Barrio of Ponce, Puerto Rico

Coto Laurel (Barrio Coto Laurel) is one of the 31 barrios of the municipality of Ponce, Puerto Rico. Along with Anón, Marueño, Guaraguao, Quebrada Limon, Real, and San Patricio, and the coastal barrios of Canas and Capitanejo, Coto Laurel is one of the municipality's nine bordering barrios. It borders the municipality of Juana Diaz. It was founded in 1831.

==Location==
Coto Laurel is a suburban barrio located in the southeastern section of the municipality, east of the traditional center of the city, Plaza Las Delicias. The toponymy, or origin of the name, is a proper noun related to the word coto which in Spanish denotes tracts of land ceded to citizens in exchange for services to the king and where there were laurel trees.

==Boundaries==
It is bounded on the north by Río Inabón and Lake Number 5, on the south by Esperanza Street, on the west by PR-10 (roughly), and on the east by Río Inabón. In terms of barrio-to-barrio boundaries, Coto Laurel is bounded in the north by Cerrillos and Real, in the south by Vayas, in the west by Sabanetas and Cerrillos, and in the east by the municipality of Juana Díaz.

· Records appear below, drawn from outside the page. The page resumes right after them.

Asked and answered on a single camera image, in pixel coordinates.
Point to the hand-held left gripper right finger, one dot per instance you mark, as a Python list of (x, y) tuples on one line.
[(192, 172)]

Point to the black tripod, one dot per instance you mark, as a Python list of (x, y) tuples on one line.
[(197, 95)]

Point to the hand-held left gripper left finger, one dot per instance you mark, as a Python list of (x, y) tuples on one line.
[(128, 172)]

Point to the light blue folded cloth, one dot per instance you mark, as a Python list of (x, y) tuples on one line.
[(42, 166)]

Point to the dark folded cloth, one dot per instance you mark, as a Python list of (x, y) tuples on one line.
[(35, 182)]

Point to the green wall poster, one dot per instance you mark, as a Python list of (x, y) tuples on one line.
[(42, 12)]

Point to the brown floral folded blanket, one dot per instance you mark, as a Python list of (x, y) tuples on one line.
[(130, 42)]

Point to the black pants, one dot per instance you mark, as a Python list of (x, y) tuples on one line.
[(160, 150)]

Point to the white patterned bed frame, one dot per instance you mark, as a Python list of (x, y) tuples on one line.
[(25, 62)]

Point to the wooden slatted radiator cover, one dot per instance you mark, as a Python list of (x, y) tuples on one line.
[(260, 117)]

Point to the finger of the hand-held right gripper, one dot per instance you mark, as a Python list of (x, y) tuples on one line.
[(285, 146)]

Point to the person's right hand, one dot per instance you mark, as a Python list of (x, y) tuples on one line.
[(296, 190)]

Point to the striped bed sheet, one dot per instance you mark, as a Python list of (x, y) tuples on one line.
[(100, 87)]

==Features and demographics==
Coto Laurel has 3.60 sqmi of land area and 0.06 sqmi of water area. In 2000, the population of Coto Laurel was 5,285. The population density in Coto Laurel was 1,468.1 persons per square mile.

In 2010, the population of Coto Laurel was 7,123 persons, and it had a density of 2,023.6 persons per square mile.

The communities of Palmarejo, Llanos del Sur, and El Monte are found in Coto Laurel. Lake Giles is also in Coto Laurel. Coto Laurel is crossed by Puerto Rico's superhighway PR-52. PR-14 also serves Coto Laurel.

Historical population
| Census | Pop. | Note | %± |
| 1900 | 1,884 |  | — |
| 1910 | 1,899 |  | 0.8% |
| 1920 | 1,953 |  | 2.8% |
| 1930 | 2,164 |  | 10.8% |
| 1940 | 2,004 |  | −7.4% |
| 1950 | 3,026 |  | 51.0% |
| 1960 | 3,907 |  | 29.1% |
| 1970 | 3,940 |  | 0.8% |
| 1980 | 5,192 |  | 31.8% |
| 1990 | 5,915 |  | 13.9% |
| 2000 | 5,285 |  | −10.7% |
| 2010 | 7,123 |  | 34.8% |
U.S. Decennial Census 1899 (shown as 1900) 1910-1930 1930-1950 1960 1980-2000 2010

==Landmarks==
Coto Laurel is home to Industrias Vassallo and Hospital San Cristobal, one of Ponce's largest hospitals. Coto Laurel's village square was built under the mayoral administration of José G. Tormos Vega in 1980.